OS ATELIERS CARIOCAS DO INÍCIO DO SÉCULO XIX: COMÉRCIO E DISCRIÇÃO

Patricia Delayti Telles

Resumo: Em 1816, o recém-chegado Jean Baptiste Debret (1768-1848) enviava a seu irmão, em Paris, uma pequena aquarela retratando o interior do seu atelier no Catumbi. Preservava assim, talvez sem querer, a única imagem conhecida do quotidiano de um pintor no Rio de Janeiro dessa época. Espaço de trabalho, sem dúvida, a aparência burguesa e o grande número de quadros pelas paredes parece indicar que este seria também um espaço de convívio. Contudo, ao contrário do Norte da Europa, onde a visita ao atelier de um artista de prestígio – como, por exemplo o de Joshua Reynolds (1723-1792) - era um divertimento da nobreza e da alta burguesia desde meados do século XVIII, a situação no Brasil de D. João VI parece ter sido bem mais prosaica. Antes das primeiras exposições públicas de pintura - que o próprio Debret viria a organizar no final da década de 1820 - talvez o atelier fosse sobretudo um espaço para a venda.

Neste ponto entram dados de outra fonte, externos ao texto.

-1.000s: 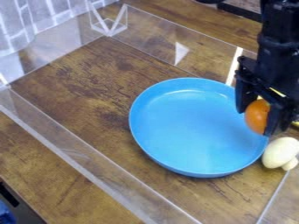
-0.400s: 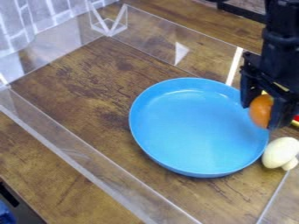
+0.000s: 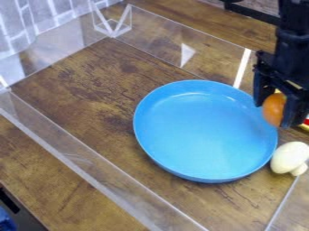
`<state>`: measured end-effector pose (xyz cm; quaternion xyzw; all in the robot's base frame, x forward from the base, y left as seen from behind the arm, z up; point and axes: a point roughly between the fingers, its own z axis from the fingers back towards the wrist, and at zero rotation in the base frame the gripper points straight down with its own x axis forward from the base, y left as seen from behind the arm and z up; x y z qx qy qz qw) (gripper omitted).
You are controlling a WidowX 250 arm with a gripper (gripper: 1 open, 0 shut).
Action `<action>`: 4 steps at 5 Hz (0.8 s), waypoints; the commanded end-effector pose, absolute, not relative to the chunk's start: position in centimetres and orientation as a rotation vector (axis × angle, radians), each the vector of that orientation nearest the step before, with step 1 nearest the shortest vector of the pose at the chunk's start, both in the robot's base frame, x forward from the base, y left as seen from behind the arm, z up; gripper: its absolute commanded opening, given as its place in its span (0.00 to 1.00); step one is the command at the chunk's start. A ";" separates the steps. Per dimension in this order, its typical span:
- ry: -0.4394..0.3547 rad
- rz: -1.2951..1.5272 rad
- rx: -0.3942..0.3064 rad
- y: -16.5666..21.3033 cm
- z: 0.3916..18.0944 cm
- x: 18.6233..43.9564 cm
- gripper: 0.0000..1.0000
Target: Remove the orange ball from inside the blue tray and put it on the table
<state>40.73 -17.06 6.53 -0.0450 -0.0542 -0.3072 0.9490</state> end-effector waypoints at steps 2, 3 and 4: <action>-0.186 -0.625 -0.097 -16.4 9.1 43.8 0.00; -0.185 -0.636 -0.097 -16.4 8.8 44.8 0.00; -0.183 -0.646 -0.097 -16.5 8.6 45.4 0.00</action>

Alguns anúncios de jornal parecem corroborar este fato: a pintura de cavalete carecia de espaços expositivos, e seria no atelier, muitas vezes - mas nem sempre - instalado dentro de suas próprias casas, que os artistas brasileiros do início do século XIX receberiam seus clientes. No caso da pintura do retrato, o uso do manequim por Debret indica que nem todos os modelos se dignavam a sujeitar-se a longas sessões de pose. A caixa de pintura e novos dados o confirmam: no início do século XIX, no ambiente fechado do Rio de Janeiro colonial, o atelier era também portátil, e o pintor dispunha-se a sair do seu próprio espaço, a serviço de uma sociedade que ainda o confundia com outros “oficiais mecânicos” e se julgava, por isso, ainda socialmente superior... À medida que a Academia Imperial se organiza, sob a égide do Estado, a situação não tarda a evoluir, mas é sobre o modesto começo dessa ascensão que pretendemos deter-nos, embora ainda disponhamos de poucas informações sobre estes espaços tão importantes para o convívio entre o artista e a sua clientela.